Pharmacological Inhibition of Acid Sphingomyelinase Prevents Uptake of SARS-CoV-2 by Epithelial Cells

Abstract

The acid sphingomyelinase/ceramide system plays an important role in bacterial and viral infections. Here, we report that either pharmacological inhibition of acid sphingomyelinase with amitriptyline, imipramine, fluoxetine, sertraline, escitalopram, or maprotiline or genetic downregulation of the enzyme prevents infection of cultured cells or freshy isolated human nasal epithelial cells with severe acute respiratory syndrome coronavirus 2 (SARS-CoV-2) or vesicular stomatitis virus (VSV) pseudoviral particles (pp-VSV) presenting SARS-CoV-2 spike protein (pp-VSV-SARS-CoV-2 spike), a bona fide system mimicking SARS-CoV-2 infection. Infection activates acid sphingomyelinase and triggers a release of ceramide on the cell surface. Neutralization or consumption of surface ceramide reduces infection with pp-VSV-SARS-CoV-2 spike. Treating volunteers with a low dose of amitriptyline prevents infection of freshly isolated nasal epithelial cells with pp-VSV-SARS-CoV-2 spike.
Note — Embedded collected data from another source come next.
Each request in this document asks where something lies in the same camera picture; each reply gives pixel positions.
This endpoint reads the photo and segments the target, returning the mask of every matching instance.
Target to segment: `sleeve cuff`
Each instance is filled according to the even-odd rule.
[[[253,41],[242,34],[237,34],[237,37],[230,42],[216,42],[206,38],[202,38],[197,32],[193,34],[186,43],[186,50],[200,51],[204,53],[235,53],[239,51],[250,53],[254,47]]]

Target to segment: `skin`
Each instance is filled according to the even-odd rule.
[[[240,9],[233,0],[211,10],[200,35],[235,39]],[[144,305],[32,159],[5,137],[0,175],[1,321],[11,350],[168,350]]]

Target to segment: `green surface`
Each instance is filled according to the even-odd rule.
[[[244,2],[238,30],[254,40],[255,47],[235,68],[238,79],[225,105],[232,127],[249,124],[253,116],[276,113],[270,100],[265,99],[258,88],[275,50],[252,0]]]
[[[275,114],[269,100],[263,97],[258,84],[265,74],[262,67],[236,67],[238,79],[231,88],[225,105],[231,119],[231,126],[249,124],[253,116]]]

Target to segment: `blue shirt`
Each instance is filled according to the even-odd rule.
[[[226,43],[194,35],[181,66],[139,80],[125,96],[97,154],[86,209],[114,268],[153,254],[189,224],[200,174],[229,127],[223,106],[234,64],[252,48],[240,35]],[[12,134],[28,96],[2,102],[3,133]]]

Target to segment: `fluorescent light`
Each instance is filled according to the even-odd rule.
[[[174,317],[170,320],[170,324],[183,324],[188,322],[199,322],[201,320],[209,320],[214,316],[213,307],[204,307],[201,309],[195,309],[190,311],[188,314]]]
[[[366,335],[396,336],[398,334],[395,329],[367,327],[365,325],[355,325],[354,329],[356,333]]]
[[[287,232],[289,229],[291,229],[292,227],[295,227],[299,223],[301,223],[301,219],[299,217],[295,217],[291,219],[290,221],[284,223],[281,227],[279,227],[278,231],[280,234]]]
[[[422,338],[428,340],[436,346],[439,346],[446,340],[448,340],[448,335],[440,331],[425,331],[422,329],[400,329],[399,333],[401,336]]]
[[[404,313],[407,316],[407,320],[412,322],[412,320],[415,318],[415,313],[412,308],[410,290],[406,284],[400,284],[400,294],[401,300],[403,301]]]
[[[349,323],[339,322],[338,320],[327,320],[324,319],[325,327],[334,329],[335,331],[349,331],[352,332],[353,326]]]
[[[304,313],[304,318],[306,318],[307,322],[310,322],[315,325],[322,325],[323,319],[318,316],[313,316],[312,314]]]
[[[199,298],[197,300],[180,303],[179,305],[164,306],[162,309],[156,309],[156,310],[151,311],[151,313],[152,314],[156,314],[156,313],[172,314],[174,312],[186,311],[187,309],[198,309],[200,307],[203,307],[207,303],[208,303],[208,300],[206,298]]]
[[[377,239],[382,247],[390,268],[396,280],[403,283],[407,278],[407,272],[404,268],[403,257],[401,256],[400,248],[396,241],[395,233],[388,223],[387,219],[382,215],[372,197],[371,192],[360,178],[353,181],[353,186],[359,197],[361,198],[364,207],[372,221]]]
The data justify clinical studies investigating whether amitriptyline, a safe drug used clinically for almost 60 years, or other antidepressants that functionally block acid sphingomyelinase prevent SARS-CoV-2 infection.

Keywords: SARS-CoV-2; acid sphingomyelinase; amitriptyline; antidepressants; ceramide; escitalopram; fluoxetine; human nasal epithelial cells; infection.